In some cases advertising was being inserted, so yes, very nefarious.
posted by TheOnlyCoolTim at 2:16 PM on April 16, 2008


Great. Apparently my ISP is looking out for my best interests as a consumer and is a good value. Thanks, MetaFilter, for bringing this to my attention.
posted by infinitewindow at 2:27 PM on April 16, 2008 [9 favorites]

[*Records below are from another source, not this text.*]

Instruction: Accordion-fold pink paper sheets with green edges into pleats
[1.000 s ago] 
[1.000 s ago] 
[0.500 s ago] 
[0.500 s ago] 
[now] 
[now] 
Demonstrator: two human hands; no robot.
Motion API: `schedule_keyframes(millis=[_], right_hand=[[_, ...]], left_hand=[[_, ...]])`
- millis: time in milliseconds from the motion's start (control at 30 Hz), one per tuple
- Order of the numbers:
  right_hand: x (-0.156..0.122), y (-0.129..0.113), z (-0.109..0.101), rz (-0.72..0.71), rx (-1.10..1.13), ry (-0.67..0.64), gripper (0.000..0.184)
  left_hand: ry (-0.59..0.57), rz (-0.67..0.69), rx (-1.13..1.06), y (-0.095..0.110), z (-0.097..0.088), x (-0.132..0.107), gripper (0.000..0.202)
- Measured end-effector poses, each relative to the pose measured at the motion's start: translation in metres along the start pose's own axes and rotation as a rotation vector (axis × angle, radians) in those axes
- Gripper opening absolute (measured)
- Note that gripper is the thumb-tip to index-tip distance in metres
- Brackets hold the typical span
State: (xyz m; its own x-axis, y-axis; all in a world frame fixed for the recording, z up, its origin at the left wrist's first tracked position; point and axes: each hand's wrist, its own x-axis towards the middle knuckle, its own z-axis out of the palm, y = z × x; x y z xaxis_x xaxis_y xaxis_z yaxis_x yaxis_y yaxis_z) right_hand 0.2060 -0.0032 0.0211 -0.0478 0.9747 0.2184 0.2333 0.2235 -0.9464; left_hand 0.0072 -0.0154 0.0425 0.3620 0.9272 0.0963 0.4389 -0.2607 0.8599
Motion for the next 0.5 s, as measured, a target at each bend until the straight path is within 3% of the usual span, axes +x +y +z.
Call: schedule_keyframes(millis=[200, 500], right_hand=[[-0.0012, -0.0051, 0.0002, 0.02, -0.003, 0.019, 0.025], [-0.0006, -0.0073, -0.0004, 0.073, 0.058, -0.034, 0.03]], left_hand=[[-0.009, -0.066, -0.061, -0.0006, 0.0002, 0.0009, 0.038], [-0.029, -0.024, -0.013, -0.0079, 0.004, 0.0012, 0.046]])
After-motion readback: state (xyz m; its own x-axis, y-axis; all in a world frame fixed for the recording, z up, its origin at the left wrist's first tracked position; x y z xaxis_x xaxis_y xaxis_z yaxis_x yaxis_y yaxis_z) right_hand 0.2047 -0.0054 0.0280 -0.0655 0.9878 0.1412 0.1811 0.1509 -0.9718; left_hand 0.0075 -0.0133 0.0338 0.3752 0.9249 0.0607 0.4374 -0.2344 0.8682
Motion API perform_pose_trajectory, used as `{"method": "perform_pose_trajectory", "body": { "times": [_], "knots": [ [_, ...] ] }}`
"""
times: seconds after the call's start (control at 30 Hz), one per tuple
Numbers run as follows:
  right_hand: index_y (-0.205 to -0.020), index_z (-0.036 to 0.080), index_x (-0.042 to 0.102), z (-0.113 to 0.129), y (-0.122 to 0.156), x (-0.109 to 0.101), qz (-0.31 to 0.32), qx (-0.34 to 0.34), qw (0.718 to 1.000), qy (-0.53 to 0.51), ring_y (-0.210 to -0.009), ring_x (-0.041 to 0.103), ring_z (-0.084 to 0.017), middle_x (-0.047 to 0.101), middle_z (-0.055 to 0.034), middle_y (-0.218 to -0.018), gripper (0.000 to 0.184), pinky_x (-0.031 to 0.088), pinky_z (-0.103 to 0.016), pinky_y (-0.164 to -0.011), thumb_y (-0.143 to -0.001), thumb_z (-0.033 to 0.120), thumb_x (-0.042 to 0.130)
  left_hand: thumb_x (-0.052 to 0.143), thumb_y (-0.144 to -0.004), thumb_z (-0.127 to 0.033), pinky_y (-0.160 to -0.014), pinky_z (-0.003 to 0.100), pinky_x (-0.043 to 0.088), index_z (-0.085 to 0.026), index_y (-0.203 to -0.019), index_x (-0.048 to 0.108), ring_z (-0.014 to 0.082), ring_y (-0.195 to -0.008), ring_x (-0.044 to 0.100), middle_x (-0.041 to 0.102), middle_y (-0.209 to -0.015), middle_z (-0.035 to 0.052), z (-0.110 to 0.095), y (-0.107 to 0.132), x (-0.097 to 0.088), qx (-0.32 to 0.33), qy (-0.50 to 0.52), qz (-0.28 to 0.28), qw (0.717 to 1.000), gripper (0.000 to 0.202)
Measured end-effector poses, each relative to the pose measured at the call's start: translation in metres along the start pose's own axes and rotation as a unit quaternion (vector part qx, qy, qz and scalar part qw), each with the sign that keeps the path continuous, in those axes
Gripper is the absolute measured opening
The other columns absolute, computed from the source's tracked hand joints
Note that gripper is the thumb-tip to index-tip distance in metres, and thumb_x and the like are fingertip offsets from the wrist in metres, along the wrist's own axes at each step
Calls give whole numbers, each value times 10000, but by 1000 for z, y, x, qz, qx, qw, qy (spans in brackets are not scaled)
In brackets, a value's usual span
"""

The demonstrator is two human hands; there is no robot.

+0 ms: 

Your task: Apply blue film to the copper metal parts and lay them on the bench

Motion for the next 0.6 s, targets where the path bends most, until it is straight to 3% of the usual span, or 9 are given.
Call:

Well, that's it. SSL everything from now on.
posted by mkb at 2:31 PM on April 16, 2008


Sounds like most of the pages changes were caused by ad blockers.
posted by delmoi at 2:42 PM on April 16, 2008


"Our experiment assumes that you are using a modern web browser with JavaScript enabled. We have tested our experiment with Firefox 2, Internet Explorer 6 and 7"

Well, clearly you can't trust this. IE6, "modern"?

/pre-emptive
posted by mr_crash_davis at 3:03 PM on April 16, 2008


that is just freaky.. ISP's shouldn't been screwing with your internets anyway.
posted by majikstreet at 3:24 PM on April 16, 2008


Interesting article, but I'm not sure the tags fit - "freeV!@GR@" and "hotbabes"? A little much, no?
posted by backseatpilot at 3:36 PM on April 16, 2008


I did a similar series of experiments a few years ago and I was able to detect that my ISP was taking all my data, both incoming and outgoing, and converting it to electromagnetic radiation and then beaming it around the world.

I dropped them toot sweet!
posted by DU at 5:02 PM on April 16, 2008


SSL is very processor intensive. Servers would need massive upgrading.
It'd be good for the economy.

In other news: Go UW. I love it when my alma mater does cool stuff.
posted by jeffamaphone at 7:16 PM on April 16, 2008


Does this mean that only 1.3% of people are using ad blockers?

I find that surprisingly low.
posted by Kadin2048 at 9:34 PM on April 16, 2008


I used to work for an ISP that did this. One day, my boss complained that the product managers wanted to modify the content on SSL pages, but that it was (obviously) impossible. I jokingly said that, "hey, we install the browser on customers' machines...why not throw in a root CA cert of our own? Then we can run a man-in-the-middle attack on every request and do whatever we want." Someone took the joke seriously, and I spent the next week trying to disabuse people of this insane and immoral idea.
posted by jewzilla at 9:49 PM on April 16, 2008


It only detects adblockers that function as a proxy.
posted by TheOnlyCoolTim at 9:54 PM on April 16, 2008 [1 favorite]


I jokingly said that, "hey, we install the browser on customers' machines...why not throw in a root CA cert of our own? Then we can run a man-in-the-middle attack on every request and do whatever we want." Someone took the joke seriously, and I spent the next week trying to disabuse people of this insane and immoral idea.

You joke? Think again! Sprint is about to start doing that on their mobile network.